Brakes: Touchdown




Rating: 3.5

Label: Fat Cat Records

On their third album, Brighton-based band Brakes (or possibly BrakesBrakesBrakes, depending on where you live and legal name wrangles) sound flippant even when they are at their most sincere. Touchdown is a collection of pop songs that don’t sound so much tossed off as the work of randomness colliding with a deep desire to be poetic. Mostly it works; perhaps I’m just reading into the press release statement that the lyrics of lead off track “Two Shocks” are the result of Sudafed-inspired gibberish.

I often wonder at the choice of a first single from a new release; sometimes it seems to be an indicator of the general mood and tone of the album, while other times it just seems like someone said “that’s the loudest one, put that out there.” Brakes’ first single, “Hey Hey,” is probably the album’s weakest track, with Eamon Hamilton (late of British Sea Power) sounding snotty through incoherent walls of fuzzy guitars. It’s not bad. It’s worse than that: it’s inconsequential. What’s curious is the solid quality of nearly every other track. The following single “Don’t Take Me To Space (Man)” rides a tremendously catchy bassline and lyrics like “I don’t care that this world is Masonic/ I got a true love keeping me on it,” while the mid-album one-two punch of “Worry About It Later” and “Crush On You” are fantastic. The former resembles previous tour mates Belle & Sebastian at their jauntiest, all acoustic guitars and breakneck vocal delivery. The latter opens with a simple guitar progression and the repeated insistence “Ooh, I’ve got a crush on you” to progressively greater (and louder) effect as the rest of the lyrics get weirder.

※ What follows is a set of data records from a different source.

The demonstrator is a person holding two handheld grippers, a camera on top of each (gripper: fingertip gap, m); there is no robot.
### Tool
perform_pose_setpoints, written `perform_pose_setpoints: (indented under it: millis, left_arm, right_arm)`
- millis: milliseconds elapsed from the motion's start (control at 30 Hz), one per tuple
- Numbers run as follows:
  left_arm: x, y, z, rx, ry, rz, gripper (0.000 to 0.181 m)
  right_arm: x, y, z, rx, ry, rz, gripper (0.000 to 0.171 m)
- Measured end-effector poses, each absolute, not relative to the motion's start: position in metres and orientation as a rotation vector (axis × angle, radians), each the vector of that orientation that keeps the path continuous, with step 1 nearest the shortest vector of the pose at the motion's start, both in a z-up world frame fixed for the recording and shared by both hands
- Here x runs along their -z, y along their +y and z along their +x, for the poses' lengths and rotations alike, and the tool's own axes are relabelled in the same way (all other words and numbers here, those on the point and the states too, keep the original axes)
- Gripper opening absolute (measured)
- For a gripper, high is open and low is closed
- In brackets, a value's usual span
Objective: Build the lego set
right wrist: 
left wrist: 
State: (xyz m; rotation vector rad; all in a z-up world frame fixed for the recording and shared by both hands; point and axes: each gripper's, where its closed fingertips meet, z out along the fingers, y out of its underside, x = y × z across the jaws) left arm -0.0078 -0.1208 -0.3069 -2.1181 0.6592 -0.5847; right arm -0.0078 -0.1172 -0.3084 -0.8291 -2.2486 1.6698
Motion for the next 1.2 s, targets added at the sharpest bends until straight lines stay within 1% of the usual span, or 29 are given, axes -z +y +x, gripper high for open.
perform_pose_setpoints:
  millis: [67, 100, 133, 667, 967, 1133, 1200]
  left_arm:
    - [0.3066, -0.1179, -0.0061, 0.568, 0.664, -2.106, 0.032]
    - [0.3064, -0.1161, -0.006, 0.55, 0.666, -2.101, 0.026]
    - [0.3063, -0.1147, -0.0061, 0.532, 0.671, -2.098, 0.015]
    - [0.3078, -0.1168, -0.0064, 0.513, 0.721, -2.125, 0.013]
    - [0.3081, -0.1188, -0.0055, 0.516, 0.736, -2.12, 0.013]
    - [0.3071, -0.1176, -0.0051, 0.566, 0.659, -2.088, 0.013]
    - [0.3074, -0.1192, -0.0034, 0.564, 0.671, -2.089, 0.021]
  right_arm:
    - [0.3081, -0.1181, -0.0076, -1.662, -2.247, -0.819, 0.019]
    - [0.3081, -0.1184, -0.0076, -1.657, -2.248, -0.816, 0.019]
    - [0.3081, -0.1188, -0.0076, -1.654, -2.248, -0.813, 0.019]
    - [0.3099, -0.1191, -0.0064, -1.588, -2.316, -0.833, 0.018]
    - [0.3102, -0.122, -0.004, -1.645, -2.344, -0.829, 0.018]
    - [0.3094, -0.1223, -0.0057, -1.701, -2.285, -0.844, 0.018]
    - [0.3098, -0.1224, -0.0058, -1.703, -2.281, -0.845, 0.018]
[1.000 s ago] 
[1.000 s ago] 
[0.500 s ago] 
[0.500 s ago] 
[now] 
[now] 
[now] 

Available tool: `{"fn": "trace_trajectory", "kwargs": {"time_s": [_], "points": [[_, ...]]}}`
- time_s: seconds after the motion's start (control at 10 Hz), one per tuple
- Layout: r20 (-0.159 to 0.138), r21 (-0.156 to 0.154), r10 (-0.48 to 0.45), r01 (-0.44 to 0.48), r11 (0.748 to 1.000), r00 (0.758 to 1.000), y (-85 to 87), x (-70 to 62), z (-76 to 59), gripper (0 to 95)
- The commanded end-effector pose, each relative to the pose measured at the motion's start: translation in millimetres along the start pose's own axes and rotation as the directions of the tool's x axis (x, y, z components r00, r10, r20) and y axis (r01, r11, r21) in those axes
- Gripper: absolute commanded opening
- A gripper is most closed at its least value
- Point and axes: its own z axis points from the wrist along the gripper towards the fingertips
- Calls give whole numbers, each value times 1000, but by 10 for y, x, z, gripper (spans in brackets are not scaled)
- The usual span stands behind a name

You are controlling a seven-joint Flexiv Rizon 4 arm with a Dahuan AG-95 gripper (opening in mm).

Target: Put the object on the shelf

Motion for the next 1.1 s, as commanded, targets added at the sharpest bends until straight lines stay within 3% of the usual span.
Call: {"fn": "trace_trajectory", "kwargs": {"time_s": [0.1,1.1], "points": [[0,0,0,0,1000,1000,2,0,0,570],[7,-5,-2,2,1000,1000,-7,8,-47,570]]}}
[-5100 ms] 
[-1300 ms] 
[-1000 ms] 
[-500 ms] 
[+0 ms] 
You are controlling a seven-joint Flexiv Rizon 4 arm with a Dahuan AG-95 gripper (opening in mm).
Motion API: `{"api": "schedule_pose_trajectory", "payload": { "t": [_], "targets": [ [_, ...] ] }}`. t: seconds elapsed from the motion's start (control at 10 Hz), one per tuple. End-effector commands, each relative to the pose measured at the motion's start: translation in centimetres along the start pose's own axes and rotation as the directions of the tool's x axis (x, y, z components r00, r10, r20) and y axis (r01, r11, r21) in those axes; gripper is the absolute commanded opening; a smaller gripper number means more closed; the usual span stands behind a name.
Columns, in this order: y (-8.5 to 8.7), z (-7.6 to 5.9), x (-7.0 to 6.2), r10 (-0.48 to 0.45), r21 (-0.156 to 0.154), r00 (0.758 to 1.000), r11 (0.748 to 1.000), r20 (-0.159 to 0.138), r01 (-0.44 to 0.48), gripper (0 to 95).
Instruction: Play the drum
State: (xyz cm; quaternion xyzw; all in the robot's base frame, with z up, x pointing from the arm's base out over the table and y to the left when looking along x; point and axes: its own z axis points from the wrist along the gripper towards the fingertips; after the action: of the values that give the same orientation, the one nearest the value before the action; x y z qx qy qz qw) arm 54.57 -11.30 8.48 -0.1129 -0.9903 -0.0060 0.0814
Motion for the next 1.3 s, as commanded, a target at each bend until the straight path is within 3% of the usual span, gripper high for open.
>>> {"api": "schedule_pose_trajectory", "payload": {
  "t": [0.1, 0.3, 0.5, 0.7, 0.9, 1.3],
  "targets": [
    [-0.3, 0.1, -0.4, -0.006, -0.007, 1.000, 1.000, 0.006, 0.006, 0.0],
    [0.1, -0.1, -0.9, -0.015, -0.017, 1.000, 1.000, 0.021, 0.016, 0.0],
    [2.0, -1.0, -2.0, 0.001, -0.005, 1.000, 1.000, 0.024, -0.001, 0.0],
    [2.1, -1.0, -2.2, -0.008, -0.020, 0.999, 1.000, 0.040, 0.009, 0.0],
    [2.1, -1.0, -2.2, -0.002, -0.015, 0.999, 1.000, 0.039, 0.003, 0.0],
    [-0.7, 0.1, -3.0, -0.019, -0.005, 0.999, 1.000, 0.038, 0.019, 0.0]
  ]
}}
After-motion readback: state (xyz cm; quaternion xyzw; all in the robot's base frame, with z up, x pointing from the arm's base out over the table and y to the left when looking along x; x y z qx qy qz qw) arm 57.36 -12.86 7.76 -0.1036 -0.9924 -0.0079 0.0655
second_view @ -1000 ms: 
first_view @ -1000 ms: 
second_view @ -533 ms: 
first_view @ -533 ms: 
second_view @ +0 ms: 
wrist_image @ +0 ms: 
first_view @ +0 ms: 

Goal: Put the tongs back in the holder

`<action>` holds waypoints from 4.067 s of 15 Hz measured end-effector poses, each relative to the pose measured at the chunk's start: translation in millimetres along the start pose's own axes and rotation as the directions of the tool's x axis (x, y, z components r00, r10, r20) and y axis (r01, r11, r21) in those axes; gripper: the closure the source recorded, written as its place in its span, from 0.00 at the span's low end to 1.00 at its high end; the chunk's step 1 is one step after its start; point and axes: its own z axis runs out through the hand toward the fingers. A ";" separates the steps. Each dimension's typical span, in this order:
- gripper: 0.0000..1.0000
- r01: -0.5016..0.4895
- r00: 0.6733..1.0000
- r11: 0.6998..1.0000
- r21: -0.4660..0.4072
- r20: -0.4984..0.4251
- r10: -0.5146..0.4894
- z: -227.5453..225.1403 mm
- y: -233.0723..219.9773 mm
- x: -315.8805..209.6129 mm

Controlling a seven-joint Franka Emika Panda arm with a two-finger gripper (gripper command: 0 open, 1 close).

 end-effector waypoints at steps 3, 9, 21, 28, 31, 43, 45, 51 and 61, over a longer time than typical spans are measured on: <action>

There are a few sour notes, to be sure; reincarnation bitching song “Eternal Return” lifts a little bit too much of Cheap Trick’s “I Want You To Want Me” for comfort, and it’s a good thing that undistinguished stomper “Red Rag” is the shortest track at under two minutes. But mostly, it’s a fun album; even penultimate track “Why Tell The Truth (When It’s Easier To Lie)” is almost a barroom sing-along, despite its opening of “I’m gonna tell you why it is/ That I drink my days away/ It’s ’cause the beer helps the cigarettes go down.” The longest and most somber track, the closing “Leaving England” (stated to be about leaving England, who knew) is both sweet and heartfelt. The melody is simple – the piano is understated – and its sentiment of “Brother, I’m leaving England/ To see what I can find” is both wrenching and hopeful. It’s everything you could want in an album closer, and largely Touchdown is what you want in an album by funny young Englishmen.